_What the exercise asks_
Taking the data below line by line, count those that include the word "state" and report the number alone.

═════ Stored data ═════

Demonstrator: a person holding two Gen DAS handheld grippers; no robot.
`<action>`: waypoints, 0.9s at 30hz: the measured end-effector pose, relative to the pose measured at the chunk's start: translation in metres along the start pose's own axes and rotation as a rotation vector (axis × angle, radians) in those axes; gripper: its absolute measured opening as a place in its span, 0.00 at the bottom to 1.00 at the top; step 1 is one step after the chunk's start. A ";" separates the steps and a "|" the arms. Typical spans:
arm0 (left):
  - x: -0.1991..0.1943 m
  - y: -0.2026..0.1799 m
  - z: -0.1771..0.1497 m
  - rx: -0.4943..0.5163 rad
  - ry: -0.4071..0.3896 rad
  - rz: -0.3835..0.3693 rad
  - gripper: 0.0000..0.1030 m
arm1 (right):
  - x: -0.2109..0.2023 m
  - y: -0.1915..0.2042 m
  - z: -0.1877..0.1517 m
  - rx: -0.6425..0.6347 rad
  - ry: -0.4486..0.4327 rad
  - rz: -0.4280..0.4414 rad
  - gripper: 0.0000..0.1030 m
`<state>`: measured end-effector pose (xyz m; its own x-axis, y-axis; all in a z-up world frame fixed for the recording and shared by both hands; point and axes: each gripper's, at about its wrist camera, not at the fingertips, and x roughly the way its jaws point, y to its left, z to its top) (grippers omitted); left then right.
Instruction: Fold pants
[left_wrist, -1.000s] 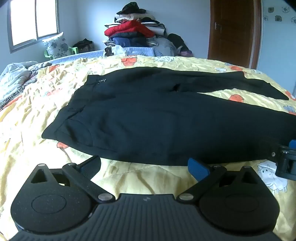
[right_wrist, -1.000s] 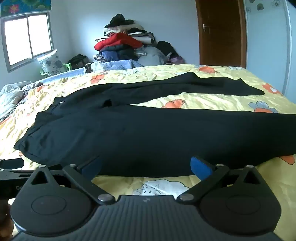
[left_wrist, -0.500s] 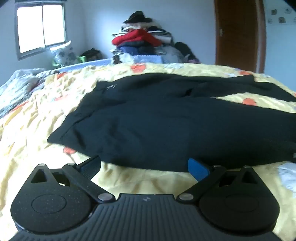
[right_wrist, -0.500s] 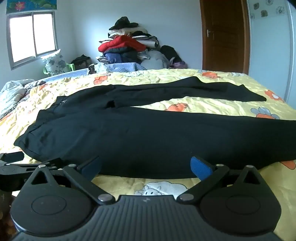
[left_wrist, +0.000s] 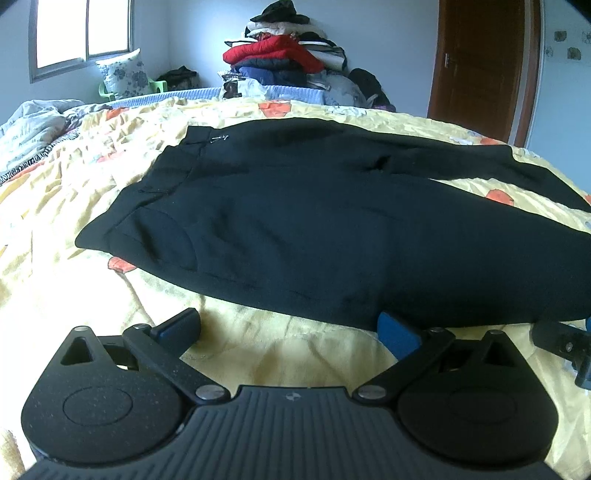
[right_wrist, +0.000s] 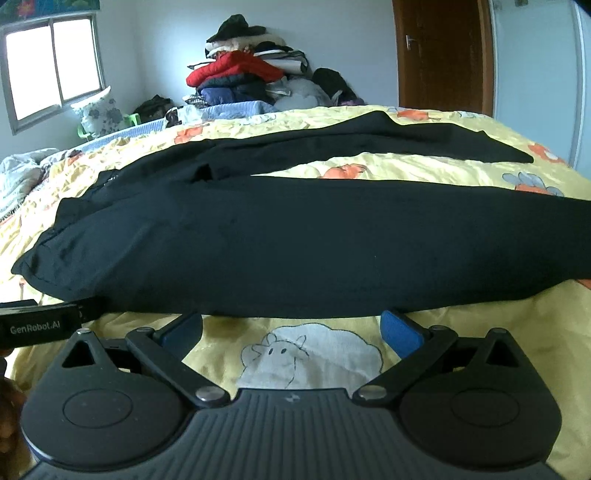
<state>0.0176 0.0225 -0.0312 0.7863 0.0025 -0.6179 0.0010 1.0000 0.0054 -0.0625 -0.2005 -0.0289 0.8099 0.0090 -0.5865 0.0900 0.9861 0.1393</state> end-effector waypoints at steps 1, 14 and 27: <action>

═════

_Solution to this task_
2